Se qualcuno scrive «Calpolicella» sull’etichetta di un vino, non è un errore di stampa: è una truffa. Finita male (stavolta, e non è frequente) per i truffatori californiani che, con buona pace della «great America» predicata dal loro presidente Trump, volevano emulare in peggio le peggiori furbate della Little Italy di ieri, di oggi e di sempre. Truffa commerciale sul vino. Prendi un vinaccio industriale da due soldi, imbottiglialo e mettici sopra un’etichetta che «suoni italiano» e abbindoli i gonzi. Il gioco è fatto: vendi dell’acqua sporcata di rosso al prezzo che Eataly, per dire, praticherebbe per un gran vino.
Per fortuna, la Camera di commercio di Verona e il Consorzio di Tutela del Valpolicella DOP hanno bloccato sul nascere un tentativo di imitazione del grande vino Valpolicella negli Usa. E ci sono riusciti per eleganti vie legali: hanno presentato opposizione presso l’ufficio Marchi statunitense contro la richiesta di registrazione del marchio «Calpolicella», presentata da un’azienda californiana, ed hanno ottenuto ragione. É solo l’ultima delle battaglie combattute contro l’impiego di marchi confusori, come ad esempio l’Amicone che imita l’Amarone della Valpolicella DOP ed è stato rinvenuto a lungo ad Hong Kong. Questa battaglia contro il cosiddetto italian sounding vale 58 miliardi di euro di export, come certificano (indicando appunto quell’altissimo valore monetario) gli ultimi dati di Assocamerestero, l’associazione che riunisce le 78 camere di commercio italiane all’estero.

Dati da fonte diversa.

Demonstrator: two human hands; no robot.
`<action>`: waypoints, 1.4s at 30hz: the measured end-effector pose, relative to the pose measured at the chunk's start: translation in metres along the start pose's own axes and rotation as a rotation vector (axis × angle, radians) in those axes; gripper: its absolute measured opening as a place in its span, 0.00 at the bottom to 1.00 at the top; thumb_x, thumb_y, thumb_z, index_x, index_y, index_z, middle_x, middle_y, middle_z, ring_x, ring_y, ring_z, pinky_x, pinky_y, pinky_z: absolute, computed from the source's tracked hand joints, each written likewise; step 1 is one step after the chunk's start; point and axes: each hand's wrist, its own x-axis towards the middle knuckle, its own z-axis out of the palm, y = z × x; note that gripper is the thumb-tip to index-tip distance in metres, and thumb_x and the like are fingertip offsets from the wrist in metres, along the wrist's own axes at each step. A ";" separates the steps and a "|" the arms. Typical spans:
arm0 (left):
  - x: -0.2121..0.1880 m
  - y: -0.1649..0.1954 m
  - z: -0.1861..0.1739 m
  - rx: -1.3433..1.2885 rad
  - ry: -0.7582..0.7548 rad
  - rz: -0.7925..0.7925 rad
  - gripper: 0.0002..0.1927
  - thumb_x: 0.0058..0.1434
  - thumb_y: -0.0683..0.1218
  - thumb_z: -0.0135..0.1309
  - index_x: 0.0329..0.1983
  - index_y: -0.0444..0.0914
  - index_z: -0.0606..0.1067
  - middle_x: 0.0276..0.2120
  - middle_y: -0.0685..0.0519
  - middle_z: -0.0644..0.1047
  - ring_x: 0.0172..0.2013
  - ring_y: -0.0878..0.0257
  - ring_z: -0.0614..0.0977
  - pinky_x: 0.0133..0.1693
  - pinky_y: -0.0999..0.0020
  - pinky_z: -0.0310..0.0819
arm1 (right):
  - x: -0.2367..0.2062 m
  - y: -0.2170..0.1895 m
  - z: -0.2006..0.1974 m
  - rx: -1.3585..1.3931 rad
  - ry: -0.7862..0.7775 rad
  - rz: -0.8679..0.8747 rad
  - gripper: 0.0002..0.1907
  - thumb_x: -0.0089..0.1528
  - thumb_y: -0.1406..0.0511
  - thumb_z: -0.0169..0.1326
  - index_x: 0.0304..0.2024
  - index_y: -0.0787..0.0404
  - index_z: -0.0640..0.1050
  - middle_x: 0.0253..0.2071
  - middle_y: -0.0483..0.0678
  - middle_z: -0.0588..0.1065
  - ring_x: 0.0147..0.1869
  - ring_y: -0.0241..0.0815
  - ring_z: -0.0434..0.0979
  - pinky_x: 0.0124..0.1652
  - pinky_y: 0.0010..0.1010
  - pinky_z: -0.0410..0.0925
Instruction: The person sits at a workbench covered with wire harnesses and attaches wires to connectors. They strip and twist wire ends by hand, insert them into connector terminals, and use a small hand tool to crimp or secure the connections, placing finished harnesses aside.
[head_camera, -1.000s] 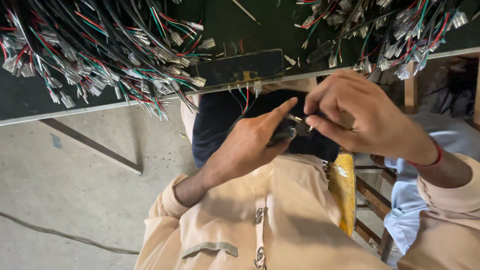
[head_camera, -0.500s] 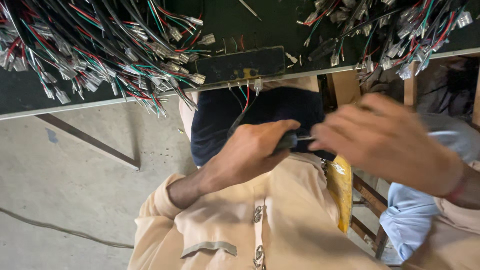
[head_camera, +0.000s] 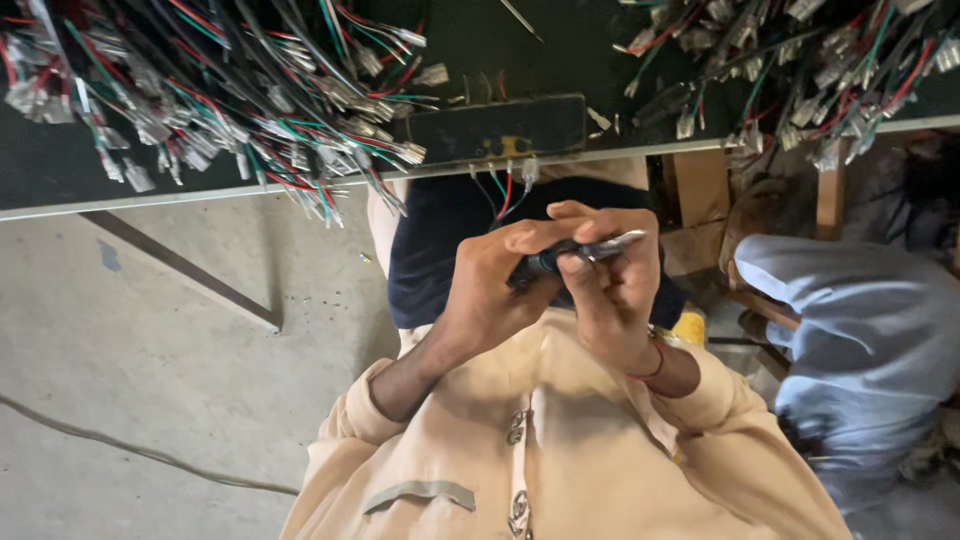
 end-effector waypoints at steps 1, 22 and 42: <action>0.000 0.000 -0.001 0.003 0.000 -0.011 0.24 0.54 0.34 0.61 0.55 0.39 0.76 0.45 0.47 0.82 0.45 0.53 0.87 0.45 0.66 0.81 | 0.001 -0.001 0.004 -0.013 0.023 -0.021 0.11 0.76 0.71 0.50 0.58 0.57 0.64 0.48 0.55 0.79 0.55 0.44 0.80 0.70 0.41 0.62; 0.002 -0.011 0.012 0.009 -0.001 0.039 0.16 0.55 0.35 0.61 0.47 0.34 0.75 0.37 0.45 0.79 0.37 0.49 0.84 0.37 0.62 0.78 | 0.013 0.016 0.021 0.078 0.356 -0.182 0.13 0.73 0.67 0.50 0.59 0.58 0.64 0.51 0.56 0.79 0.57 0.50 0.80 0.69 0.52 0.64; -0.003 -0.050 0.025 -0.025 0.030 -0.014 0.11 0.54 0.35 0.59 0.40 0.33 0.74 0.30 0.45 0.77 0.30 0.50 0.81 0.32 0.63 0.74 | 0.026 -0.003 0.014 -0.386 -0.006 -0.225 0.14 0.71 0.77 0.46 0.55 0.61 0.64 0.55 0.63 0.78 0.66 0.55 0.78 0.76 0.49 0.57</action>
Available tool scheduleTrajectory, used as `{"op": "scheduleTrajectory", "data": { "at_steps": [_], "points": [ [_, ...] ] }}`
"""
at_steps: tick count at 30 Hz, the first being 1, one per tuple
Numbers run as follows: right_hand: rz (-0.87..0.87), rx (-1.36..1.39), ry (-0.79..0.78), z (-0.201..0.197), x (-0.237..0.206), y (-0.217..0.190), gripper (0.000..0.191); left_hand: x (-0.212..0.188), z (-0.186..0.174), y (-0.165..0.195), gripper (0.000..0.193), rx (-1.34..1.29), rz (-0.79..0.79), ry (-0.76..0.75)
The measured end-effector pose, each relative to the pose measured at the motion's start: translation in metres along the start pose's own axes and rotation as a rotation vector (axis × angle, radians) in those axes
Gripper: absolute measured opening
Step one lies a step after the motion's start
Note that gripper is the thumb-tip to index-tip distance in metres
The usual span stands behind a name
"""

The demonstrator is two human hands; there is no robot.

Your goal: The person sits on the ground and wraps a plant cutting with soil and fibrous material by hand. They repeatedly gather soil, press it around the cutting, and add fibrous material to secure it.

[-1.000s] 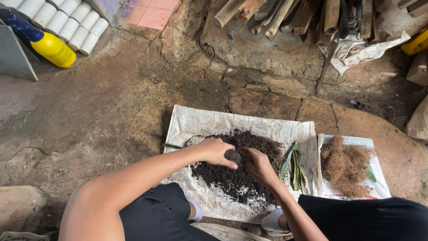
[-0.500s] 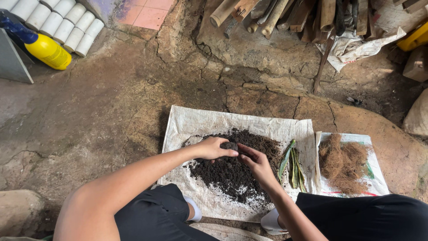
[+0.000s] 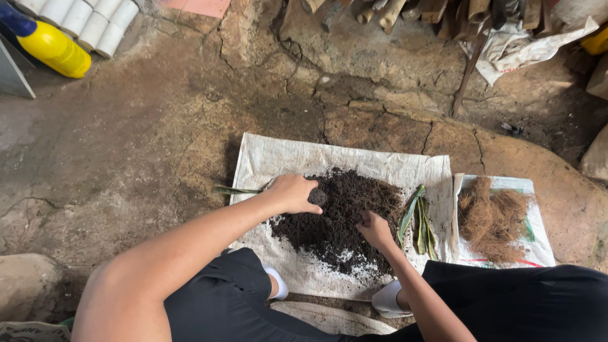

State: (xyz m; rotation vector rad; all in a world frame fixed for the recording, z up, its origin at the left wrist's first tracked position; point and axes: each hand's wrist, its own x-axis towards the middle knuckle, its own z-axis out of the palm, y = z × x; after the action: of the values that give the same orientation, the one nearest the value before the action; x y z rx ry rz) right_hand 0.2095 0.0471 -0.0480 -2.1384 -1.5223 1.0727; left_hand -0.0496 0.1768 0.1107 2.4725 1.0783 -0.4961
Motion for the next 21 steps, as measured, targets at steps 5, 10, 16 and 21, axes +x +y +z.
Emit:
{"op": "scheduleTrajectory", "data": {
  "at_steps": [5, 10, 16, 21],
  "points": [
    [-0.120, -0.572, -0.047, 0.043, -0.029, 0.043, 0.042, -0.009, 0.000, 0.000, 0.082, -0.025, 0.019, -0.017],
    [0.078, -0.577, -0.152, 0.072, -0.045, 0.029, 0.076, -0.017, 0.004, 0.006, 0.080, -0.017, 0.030, -0.061],
    [0.024, -0.572, -0.078, 0.096, -0.057, 0.019, 0.074, -0.019, 0.008, 0.018, 0.079, -0.103, 0.041, -0.075],
    [-0.365, -0.716, -0.148, 0.112, -0.077, 0.026, 0.060, -0.015, 0.012, 0.022, 0.085, -0.212, 0.020, -0.056]
  ]
}}
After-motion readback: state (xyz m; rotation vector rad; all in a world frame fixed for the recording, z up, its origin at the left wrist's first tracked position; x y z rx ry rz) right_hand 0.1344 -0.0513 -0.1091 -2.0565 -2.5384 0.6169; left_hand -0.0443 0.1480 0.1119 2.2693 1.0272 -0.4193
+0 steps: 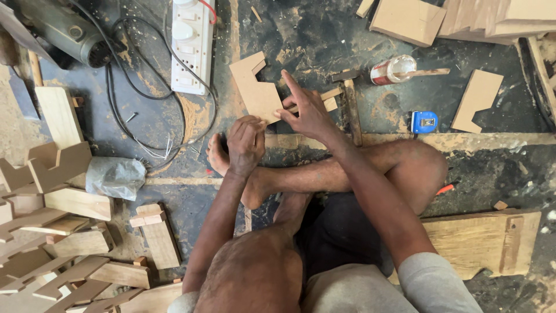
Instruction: The person sits on the floor and assembles small wooden parts by applying glue and hammering nails. They handle wooden pieces, a hammer, and nails, joining them together one by one.
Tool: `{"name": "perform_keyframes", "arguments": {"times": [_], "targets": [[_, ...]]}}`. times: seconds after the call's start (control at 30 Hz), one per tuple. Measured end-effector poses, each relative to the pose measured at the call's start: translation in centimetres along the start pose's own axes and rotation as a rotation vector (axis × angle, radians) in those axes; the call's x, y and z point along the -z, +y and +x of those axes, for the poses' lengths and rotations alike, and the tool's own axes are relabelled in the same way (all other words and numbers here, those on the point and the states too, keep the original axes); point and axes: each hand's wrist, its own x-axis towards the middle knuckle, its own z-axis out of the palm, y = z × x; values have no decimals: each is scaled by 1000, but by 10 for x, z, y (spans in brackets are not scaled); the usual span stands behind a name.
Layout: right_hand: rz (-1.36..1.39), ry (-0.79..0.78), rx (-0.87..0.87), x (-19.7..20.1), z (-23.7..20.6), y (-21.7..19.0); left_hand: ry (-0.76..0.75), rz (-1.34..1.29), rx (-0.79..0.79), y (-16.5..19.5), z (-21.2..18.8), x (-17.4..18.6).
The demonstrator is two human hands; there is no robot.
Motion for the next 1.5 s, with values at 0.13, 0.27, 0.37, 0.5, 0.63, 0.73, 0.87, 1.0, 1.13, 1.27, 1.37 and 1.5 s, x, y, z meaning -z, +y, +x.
{"name": "perform_keyframes", "arguments": {"times": [0.13,0.27,0.37,0.5,0.63,0.73,0.87,1.0,1.13,1.27,1.37,1.5], "targets": [[2,-8,-7,2,1,-4,-14,34,0,-2,0,0],[-21,12,44,1,-1,-2,-6,28,4,-1,1,0],[-234,408,367,1,-13,5,-9,30,1,-2,1,0],[-113,666,-266,20,-57,27,-13,43,12,-2,1,1],[-460,311,-546,32,-84,45,-2,27,2,0,3,2],[-379,130,-738,27,-82,54,-7,22,10,2,5,5],[-288,266,-729,26,-78,72,9,0,18,1,8,5],[-296,425,-559,29,-91,82,28,-24,48,-3,3,3],[-291,419,-524,35,-118,58,-18,-65,131,-9,-4,0],[-126,513,-240,43,-140,15,-3,-51,99,-16,-8,-4],[-107,367,-103,38,-142,-9,-14,-31,102,-18,-9,-7],[-290,240,201,28,-132,-27,-22,-36,118,-17,-9,-8]]}}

Ma si deve e si può fare di più. Combattere la battaglia fino in fondo. Bisogna dire la verità: il Ministro dell’agricoltura Maurizio Martina e il ministro dello sviluppo economico Carlo Calenda ci hanno provato con un impegno inedito. Ma è evidente che occorre uno sforzo di tipo civico, di sistema, esteso non solo alle strutture efficienti italiane in Italia (e la Camera di commercio di Verona lo è stata, con buona pace di chi ha provato ad eliminarla dalla faccia istituzionale del Paese, con tutte le consorelle!) ma anche alle strutture di rappresentanza all’estero: ambasciate, consolati, semplici cittadini residenti. La contraffazione perniciosa non è solo cinese, anzi: c’è più correttezza nel grande portale e-commerce di Jack Ma, Alibaba, che in tanti furbastri copiatori nordamericani ed europei.